Lettres gourmandes

A-    Artichaut.

Juste un légume pour nature morte. Des dizaines de feuilles vertes et violacées, comme un gros nénuphar à peine mûr, à séparer d’un cœur pâle et filandreux dont la matière grise et molle d’une saveur douceâtre ennuie mes papilles insensibles. Des dizaines de feuilles dont on ne sait quoi faire après les avoir goûtées du bout des lèvres. Quand j’étais enfant ce qui m’amusait c’était d’incliner l’assiette et de la caler avec un bout de pain pour que la délicieuse vinaigrette, à l’huile d’olive et à l’ail, s’immobilise juste au bord de l’assiette. Ensuite j’y trempais le reste de mon pain que j’avalais goulûment jusqu’à obtenir une assiette immaculée.

B-    Beurre

La tranche de pain beurrée était si épaisse qu’en la croquant j’y collais mon nez et découvrais cette odeur âcre du beurre rance avant de l’avoir goûter.
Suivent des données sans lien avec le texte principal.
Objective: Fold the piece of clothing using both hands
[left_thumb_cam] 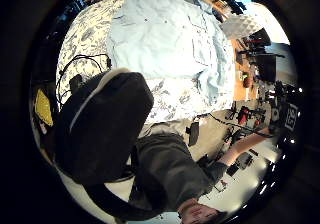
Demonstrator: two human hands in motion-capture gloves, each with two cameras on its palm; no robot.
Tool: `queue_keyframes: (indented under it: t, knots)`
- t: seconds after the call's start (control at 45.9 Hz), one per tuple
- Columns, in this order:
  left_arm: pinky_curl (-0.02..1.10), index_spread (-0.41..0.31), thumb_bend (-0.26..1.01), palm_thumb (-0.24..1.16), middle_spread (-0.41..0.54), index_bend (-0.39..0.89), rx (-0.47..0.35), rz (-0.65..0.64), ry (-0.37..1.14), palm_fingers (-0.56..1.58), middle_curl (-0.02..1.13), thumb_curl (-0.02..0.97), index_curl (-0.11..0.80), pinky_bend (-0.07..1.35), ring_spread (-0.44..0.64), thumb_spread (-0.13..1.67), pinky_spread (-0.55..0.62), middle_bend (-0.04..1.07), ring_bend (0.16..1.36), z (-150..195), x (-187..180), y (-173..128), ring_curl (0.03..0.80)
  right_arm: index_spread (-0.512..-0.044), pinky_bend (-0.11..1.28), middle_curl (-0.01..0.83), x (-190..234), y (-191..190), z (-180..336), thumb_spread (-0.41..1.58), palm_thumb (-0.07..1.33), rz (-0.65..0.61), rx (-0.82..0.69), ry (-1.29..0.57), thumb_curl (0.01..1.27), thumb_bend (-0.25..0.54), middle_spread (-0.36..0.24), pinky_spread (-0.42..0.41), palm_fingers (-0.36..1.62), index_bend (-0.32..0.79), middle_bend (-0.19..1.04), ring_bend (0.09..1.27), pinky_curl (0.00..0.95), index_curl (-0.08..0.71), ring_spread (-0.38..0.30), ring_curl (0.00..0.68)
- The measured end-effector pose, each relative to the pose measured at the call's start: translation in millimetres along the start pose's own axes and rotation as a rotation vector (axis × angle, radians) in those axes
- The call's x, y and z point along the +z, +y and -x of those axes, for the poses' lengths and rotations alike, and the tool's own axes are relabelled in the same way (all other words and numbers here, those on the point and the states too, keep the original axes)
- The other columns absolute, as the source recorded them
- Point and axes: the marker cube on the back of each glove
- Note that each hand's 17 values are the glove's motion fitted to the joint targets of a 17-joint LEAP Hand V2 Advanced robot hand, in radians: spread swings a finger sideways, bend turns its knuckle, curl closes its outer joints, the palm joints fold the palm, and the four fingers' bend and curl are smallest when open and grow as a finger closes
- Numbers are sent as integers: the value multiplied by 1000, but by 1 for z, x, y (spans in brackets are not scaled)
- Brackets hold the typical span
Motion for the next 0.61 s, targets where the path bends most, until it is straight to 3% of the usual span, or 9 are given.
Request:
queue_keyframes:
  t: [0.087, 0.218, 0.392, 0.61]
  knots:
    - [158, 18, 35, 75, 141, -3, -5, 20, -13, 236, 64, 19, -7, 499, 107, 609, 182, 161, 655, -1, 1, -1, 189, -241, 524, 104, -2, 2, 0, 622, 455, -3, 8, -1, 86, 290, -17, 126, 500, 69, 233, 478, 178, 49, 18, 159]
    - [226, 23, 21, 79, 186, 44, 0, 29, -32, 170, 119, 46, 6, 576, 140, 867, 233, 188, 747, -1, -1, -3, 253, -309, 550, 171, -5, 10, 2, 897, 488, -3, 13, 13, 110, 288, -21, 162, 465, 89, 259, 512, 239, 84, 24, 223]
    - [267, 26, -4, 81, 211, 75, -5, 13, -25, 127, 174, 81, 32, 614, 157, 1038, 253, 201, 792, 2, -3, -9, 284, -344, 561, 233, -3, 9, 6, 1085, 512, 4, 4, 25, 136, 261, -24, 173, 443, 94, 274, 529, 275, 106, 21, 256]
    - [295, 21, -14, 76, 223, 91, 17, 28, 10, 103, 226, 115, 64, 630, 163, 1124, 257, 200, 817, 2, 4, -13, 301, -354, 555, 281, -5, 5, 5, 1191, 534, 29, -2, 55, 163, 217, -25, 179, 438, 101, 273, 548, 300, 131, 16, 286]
Cela me gâchait tout un après-midi chez ma grand-mère.

C-    Crêpes

Rituel familial quand nous étions en vacances à Ambleteuse. Parents, fratrie, cousins, cousines, tantes, oncles devenions pèlerins sur la route de campagne vallonnée. Elle nous menait sinueusement, en une heure quarante, vers la sacro-sainte crêperie de Monsieur Dubut. Affamés et assoiffés nous avalions des rasades de cidre brut et goulûment quelques crêpes au sucre ou à la cassonade. J’avoue… Il m’arrivait d’engloutir également la dernière crêpe refroidissant dans l’assiette de mon cousin pendant qu’il jouait au baby-foot. Il était, lui, vite rassasié et heureusement peu rancunier.

D-   Diner

A dix ans. Diner à la table des adultes. Grand moment de solitude au milieu d’un brouhaha de discussions interminables, d’un pâté en croûte et d’une salade trop vinaigrée.

E-    Endive

Endive ou chicon peu importe, son amertume m’a longtemps crispé les mâchoires jusqu’au jour où son heureuse rencontre avec une tranche de jambon escortée d’une sauce béchamel m’a redonné le sourire en me révélant en douceur le goût subtil de cette perle du Nord.